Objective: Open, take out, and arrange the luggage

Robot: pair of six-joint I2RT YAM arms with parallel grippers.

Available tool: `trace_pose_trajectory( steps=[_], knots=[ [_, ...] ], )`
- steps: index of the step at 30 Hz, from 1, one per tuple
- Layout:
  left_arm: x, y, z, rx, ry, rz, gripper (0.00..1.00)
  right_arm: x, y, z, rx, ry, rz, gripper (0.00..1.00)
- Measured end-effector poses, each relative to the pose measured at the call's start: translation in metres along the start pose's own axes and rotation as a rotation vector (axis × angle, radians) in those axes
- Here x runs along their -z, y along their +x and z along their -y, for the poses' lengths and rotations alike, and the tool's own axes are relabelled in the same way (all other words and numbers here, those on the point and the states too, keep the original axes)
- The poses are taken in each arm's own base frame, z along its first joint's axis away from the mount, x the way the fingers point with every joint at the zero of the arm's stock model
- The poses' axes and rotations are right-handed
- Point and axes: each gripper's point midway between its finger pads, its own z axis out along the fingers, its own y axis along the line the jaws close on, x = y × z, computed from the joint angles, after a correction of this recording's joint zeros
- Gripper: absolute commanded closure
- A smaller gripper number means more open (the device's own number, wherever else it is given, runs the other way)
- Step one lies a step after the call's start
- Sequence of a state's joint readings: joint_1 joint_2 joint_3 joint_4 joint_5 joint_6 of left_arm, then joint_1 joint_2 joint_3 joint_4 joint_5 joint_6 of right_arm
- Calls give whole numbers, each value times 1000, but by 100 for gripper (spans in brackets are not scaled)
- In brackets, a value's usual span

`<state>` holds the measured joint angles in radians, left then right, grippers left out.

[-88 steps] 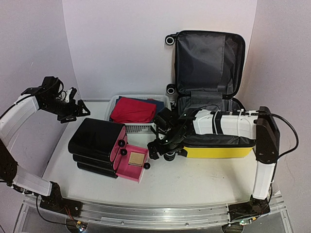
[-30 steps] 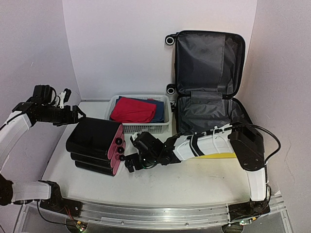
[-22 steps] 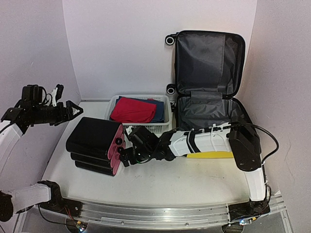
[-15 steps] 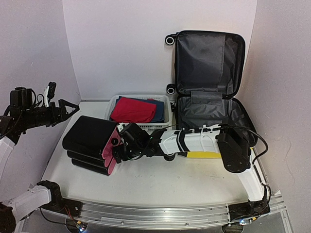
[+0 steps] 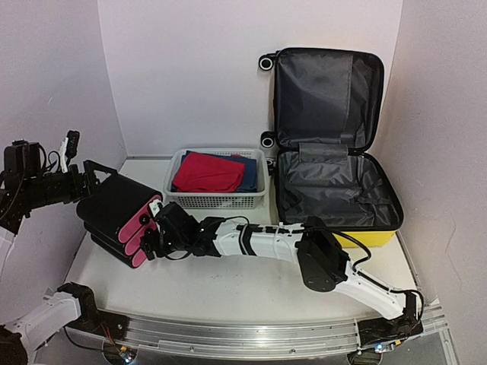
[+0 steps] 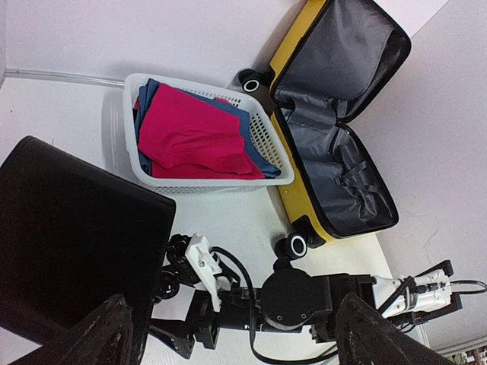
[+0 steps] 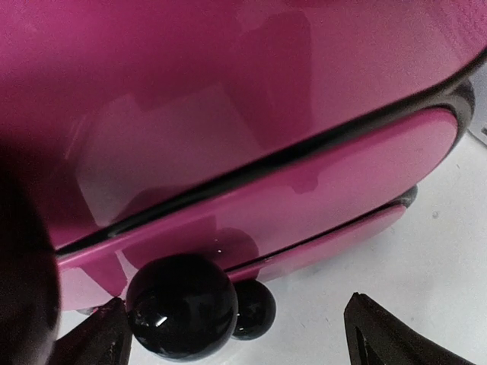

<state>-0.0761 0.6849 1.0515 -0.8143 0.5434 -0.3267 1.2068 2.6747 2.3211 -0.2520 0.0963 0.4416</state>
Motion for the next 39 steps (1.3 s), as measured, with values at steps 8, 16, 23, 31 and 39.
trace_pose_trajectory(
  steps=[8, 16, 23, 31, 39],
  knots=[
    [9, -3, 3, -30, -18, 21, 6, 10, 14, 12, 61, 54, -47, 2],
    [4, -2, -1, -24, -24, 1, 5, 158, 11, 65, 177, 238, -130, 2],
    [-20, 0, -5, 38, 20, -76, 2, 289, -31, 163, 72, 466, -59, 2],
    [-37, -1, 9, 83, 140, -132, 1, 404, 1, 290, -160, 765, -125, 2],
    [6, -73, 64, -109, 211, 66, 0, 528, 2, 319, -309, 913, 14, 2]
  ],
)
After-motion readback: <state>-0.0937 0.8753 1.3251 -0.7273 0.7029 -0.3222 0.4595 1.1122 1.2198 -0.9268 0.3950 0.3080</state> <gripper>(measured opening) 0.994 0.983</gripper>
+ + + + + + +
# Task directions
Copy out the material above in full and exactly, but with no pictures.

# Problem solution
Objective: Open, take out, and arrange the luggage

Robot: pair of six-joint I2RT YAM arms with parallel grippers.

Available tool: `trace_pose_trajectory( steps=[_], knots=[ [_, ...] ], )`
- steps: index of the step at 30 Hz, from 1, one per tuple
- Layout:
  left_arm: x, y, z, rx, ry, rz, gripper (0.00..1.00)
  right_arm: x, y, z, rx, ry, rz, gripper (0.00..1.00)
- Measured end-effector poses, each relative to the pose measured at the call's start: translation in metres along the start pose's own axes and rotation as a rotation vector (axis × angle, radians) in those axes
- Here x runs along their -z, y along their +x and z along their -y, for the poses' lengths and rotations alike, and the tool's own axes are relabelled in the same way (all other words and numbers here, those on the point and the states too, keep the original axes)
- The poses are taken in each arm's own base frame, z along its first joint's axis away from the mount, x the way the fingers point with every joint at the zero of the arm's stock model
- The poses' axes and rotations are right-handed
- Point and axes: each gripper's point midway between its finger pads, its own z axis out along the fingers, its own y axis along the line the jaws close on, x = y × z, computed from the joint angles, after a correction of this recording's joint zeros
- Gripper: absolute commanded closure
- A smaller gripper number means more open (the device's own number, wherever else it is given, runs the other way)
- Step one lies a step after the call's start
- Sequence of a state's joint readings: joint_1 joint_2 joint_3 joint_4 joint_5 joint_6 of left_arm, then joint_1 joint_2 joint_3 joint_4 joint_5 joint_6 of right_arm
- Calls give whole numbers, each value times 1000, but by 100 for gripper (spans in brackets are not scaled)
- In brackets, a value's usual span

`<state>` holds the measured joint angles in radians, left then right, grippers left out.

[-88 steps] 
[-30 steps] 
[-22 steps] 
[-15 steps] 
[+0 steps] 
[+0 steps] 
[+0 steps] 

<state>-0.0761 0.6849 1.0515 -0.8143 0.5434 -0.3267 1.2068 2.6747 2.3211 -0.2520 0.0963 0.4416</state>
Motion for the next 39 steps (1.3 s), as measured, with values at steps 8, 16, 23, 31 and 39.
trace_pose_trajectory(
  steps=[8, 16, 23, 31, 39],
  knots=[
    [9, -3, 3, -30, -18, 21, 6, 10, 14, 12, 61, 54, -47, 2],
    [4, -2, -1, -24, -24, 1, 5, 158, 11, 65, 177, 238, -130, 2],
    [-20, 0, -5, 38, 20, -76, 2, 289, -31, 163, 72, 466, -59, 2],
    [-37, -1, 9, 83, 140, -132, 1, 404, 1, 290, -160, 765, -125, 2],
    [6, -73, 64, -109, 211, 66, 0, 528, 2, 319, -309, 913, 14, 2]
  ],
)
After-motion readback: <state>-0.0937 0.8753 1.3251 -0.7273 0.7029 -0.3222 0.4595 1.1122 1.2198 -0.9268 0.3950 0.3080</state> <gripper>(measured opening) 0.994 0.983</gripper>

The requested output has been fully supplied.